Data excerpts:
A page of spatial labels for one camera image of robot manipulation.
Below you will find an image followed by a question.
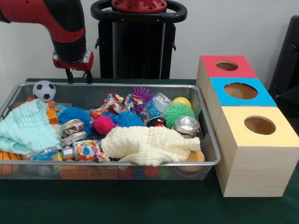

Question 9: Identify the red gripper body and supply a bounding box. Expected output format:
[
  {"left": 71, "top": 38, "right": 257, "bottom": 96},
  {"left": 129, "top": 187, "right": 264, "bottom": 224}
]
[{"left": 52, "top": 51, "right": 94, "bottom": 72}]

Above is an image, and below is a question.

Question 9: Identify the colourful knotted cloth toy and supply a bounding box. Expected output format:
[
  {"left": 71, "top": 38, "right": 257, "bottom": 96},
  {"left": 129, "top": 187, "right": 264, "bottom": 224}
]
[{"left": 90, "top": 93, "right": 143, "bottom": 119}]

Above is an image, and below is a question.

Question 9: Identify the multicolour spiky caterpillar toy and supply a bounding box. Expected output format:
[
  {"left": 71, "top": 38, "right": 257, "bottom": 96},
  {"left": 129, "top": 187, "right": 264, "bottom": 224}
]
[{"left": 91, "top": 111, "right": 144, "bottom": 135}]

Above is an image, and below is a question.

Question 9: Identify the shallow mesh bin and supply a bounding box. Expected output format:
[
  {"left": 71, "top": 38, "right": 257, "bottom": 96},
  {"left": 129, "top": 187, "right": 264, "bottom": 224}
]
[{"left": 0, "top": 82, "right": 221, "bottom": 181}]

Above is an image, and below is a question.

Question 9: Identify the wooden box with three holes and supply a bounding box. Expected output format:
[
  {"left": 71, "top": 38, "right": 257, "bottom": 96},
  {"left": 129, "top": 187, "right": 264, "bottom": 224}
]
[{"left": 195, "top": 55, "right": 299, "bottom": 198}]

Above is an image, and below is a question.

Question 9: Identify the small soccer ball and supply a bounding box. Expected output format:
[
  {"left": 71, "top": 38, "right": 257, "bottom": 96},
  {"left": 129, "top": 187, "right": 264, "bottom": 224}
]
[{"left": 32, "top": 80, "right": 57, "bottom": 103}]

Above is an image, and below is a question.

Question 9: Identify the blue spiky toy with eyes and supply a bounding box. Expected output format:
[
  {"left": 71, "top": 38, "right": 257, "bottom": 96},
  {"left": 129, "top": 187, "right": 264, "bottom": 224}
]
[{"left": 58, "top": 106, "right": 93, "bottom": 137}]

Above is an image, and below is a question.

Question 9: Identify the purple spiky toy with eyes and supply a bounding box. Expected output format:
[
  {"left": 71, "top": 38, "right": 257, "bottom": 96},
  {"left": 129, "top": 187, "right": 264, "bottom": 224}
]
[{"left": 132, "top": 86, "right": 155, "bottom": 115}]

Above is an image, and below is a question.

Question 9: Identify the mint green cloth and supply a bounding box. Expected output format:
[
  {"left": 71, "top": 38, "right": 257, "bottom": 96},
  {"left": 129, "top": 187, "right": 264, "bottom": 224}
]
[{"left": 0, "top": 99, "right": 63, "bottom": 154}]

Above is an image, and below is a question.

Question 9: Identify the cream yellow cloth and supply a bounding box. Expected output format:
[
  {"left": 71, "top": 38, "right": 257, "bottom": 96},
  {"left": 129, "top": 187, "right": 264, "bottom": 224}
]
[{"left": 100, "top": 126, "right": 201, "bottom": 167}]

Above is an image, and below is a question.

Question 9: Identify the yellow ball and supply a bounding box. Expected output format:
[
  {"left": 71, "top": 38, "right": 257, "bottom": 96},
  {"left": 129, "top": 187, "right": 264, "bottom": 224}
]
[{"left": 172, "top": 97, "right": 192, "bottom": 108}]

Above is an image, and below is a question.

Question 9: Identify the green spiky ball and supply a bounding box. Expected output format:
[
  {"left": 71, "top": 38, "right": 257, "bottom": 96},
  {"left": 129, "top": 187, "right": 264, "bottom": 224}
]
[{"left": 164, "top": 103, "right": 196, "bottom": 129}]

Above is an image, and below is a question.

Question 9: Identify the crushed silver can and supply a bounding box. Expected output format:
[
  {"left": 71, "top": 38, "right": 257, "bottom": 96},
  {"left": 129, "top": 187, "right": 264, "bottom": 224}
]
[{"left": 174, "top": 116, "right": 201, "bottom": 140}]

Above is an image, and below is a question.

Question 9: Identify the dark green tablecloth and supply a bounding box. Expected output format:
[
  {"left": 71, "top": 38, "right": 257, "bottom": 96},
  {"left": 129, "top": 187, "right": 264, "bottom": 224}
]
[
  {"left": 279, "top": 85, "right": 299, "bottom": 105},
  {"left": 0, "top": 78, "right": 299, "bottom": 224}
]

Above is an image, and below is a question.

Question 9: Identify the black stand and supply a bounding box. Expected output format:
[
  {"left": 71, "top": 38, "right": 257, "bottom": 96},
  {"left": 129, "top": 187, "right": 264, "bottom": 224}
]
[{"left": 268, "top": 15, "right": 299, "bottom": 94}]

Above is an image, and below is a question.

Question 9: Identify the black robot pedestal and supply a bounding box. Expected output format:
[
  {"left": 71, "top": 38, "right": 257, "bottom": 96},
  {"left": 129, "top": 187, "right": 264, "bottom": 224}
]
[{"left": 90, "top": 0, "right": 188, "bottom": 79}]

▶ What this task involves: Reproduce the entries above word for word. Pictures stay out.

▶ Written answer:
A page of spatial labels for one camera image of robot manipulation.
Below you will find an image followed by a question.

Question 9: Identify the red gripper body and supply a bounding box. Expected output format:
[
  {"left": 71, "top": 38, "right": 257, "bottom": 96},
  {"left": 129, "top": 187, "right": 264, "bottom": 224}
]
[{"left": 52, "top": 51, "right": 94, "bottom": 72}]

Above is an image, and below is a question.

Question 9: Identify the colourful knotted cloth toy and supply a bounding box. Expected output format:
[
  {"left": 71, "top": 38, "right": 257, "bottom": 96},
  {"left": 129, "top": 187, "right": 264, "bottom": 224}
]
[{"left": 90, "top": 93, "right": 143, "bottom": 119}]

Above is an image, and below is a question.

Question 9: Identify the multicolour spiky caterpillar toy and supply a bounding box. Expected output format:
[
  {"left": 71, "top": 38, "right": 257, "bottom": 96},
  {"left": 129, "top": 187, "right": 264, "bottom": 224}
]
[{"left": 91, "top": 111, "right": 144, "bottom": 135}]

Above is an image, and below is a question.

Question 9: Identify the shallow mesh bin and supply a bounding box. Expected output format:
[
  {"left": 71, "top": 38, "right": 257, "bottom": 96},
  {"left": 129, "top": 187, "right": 264, "bottom": 224}
]
[{"left": 0, "top": 82, "right": 221, "bottom": 181}]

Above is an image, and below is a question.

Question 9: Identify the wooden box with three holes and supply a bounding box. Expected output format:
[
  {"left": 71, "top": 38, "right": 257, "bottom": 96},
  {"left": 129, "top": 187, "right": 264, "bottom": 224}
]
[{"left": 195, "top": 55, "right": 299, "bottom": 198}]

Above is an image, and below is a question.

Question 9: Identify the small soccer ball and supply a bounding box. Expected output format:
[
  {"left": 71, "top": 38, "right": 257, "bottom": 96},
  {"left": 129, "top": 187, "right": 264, "bottom": 224}
]
[{"left": 32, "top": 80, "right": 57, "bottom": 103}]

Above is an image, and below is a question.

Question 9: Identify the blue spiky toy with eyes and supply a bounding box. Expected output format:
[
  {"left": 71, "top": 38, "right": 257, "bottom": 96},
  {"left": 129, "top": 187, "right": 264, "bottom": 224}
]
[{"left": 58, "top": 106, "right": 93, "bottom": 137}]

Above is an image, and below is a question.

Question 9: Identify the purple spiky toy with eyes and supply a bounding box. Expected output format:
[
  {"left": 71, "top": 38, "right": 257, "bottom": 96},
  {"left": 129, "top": 187, "right": 264, "bottom": 224}
]
[{"left": 132, "top": 86, "right": 155, "bottom": 115}]

Above is an image, and below is a question.

Question 9: Identify the mint green cloth and supply a bounding box. Expected output format:
[
  {"left": 71, "top": 38, "right": 257, "bottom": 96},
  {"left": 129, "top": 187, "right": 264, "bottom": 224}
]
[{"left": 0, "top": 99, "right": 63, "bottom": 154}]

Above is an image, and below is a question.

Question 9: Identify the cream yellow cloth and supply a bounding box. Expected output format:
[
  {"left": 71, "top": 38, "right": 257, "bottom": 96},
  {"left": 129, "top": 187, "right": 264, "bottom": 224}
]
[{"left": 100, "top": 126, "right": 201, "bottom": 167}]

Above is an image, and below is a question.

Question 9: Identify the yellow ball and supply a bounding box. Expected output format:
[
  {"left": 71, "top": 38, "right": 257, "bottom": 96},
  {"left": 129, "top": 187, "right": 264, "bottom": 224}
]
[{"left": 172, "top": 97, "right": 192, "bottom": 108}]

Above is an image, and below is a question.

Question 9: Identify the green spiky ball and supply a bounding box. Expected output format:
[
  {"left": 71, "top": 38, "right": 257, "bottom": 96},
  {"left": 129, "top": 187, "right": 264, "bottom": 224}
]
[{"left": 164, "top": 103, "right": 196, "bottom": 129}]

Above is an image, and below is a question.

Question 9: Identify the crushed silver can and supply a bounding box. Expected output format:
[
  {"left": 71, "top": 38, "right": 257, "bottom": 96},
  {"left": 129, "top": 187, "right": 264, "bottom": 224}
]
[{"left": 174, "top": 116, "right": 201, "bottom": 140}]

Above is an image, and below is a question.

Question 9: Identify the dark green tablecloth and supply a bounding box. Expected output format:
[
  {"left": 71, "top": 38, "right": 257, "bottom": 96},
  {"left": 129, "top": 187, "right": 264, "bottom": 224}
]
[
  {"left": 279, "top": 85, "right": 299, "bottom": 105},
  {"left": 0, "top": 78, "right": 299, "bottom": 224}
]

Above is an image, and below is a question.

Question 9: Identify the black stand and supply a bounding box. Expected output format:
[
  {"left": 71, "top": 38, "right": 257, "bottom": 96},
  {"left": 129, "top": 187, "right": 264, "bottom": 224}
]
[{"left": 268, "top": 15, "right": 299, "bottom": 94}]

Above is an image, and below is a question.

Question 9: Identify the black robot pedestal and supply a bounding box. Expected output format:
[
  {"left": 71, "top": 38, "right": 257, "bottom": 96},
  {"left": 129, "top": 187, "right": 264, "bottom": 224}
]
[{"left": 90, "top": 0, "right": 188, "bottom": 79}]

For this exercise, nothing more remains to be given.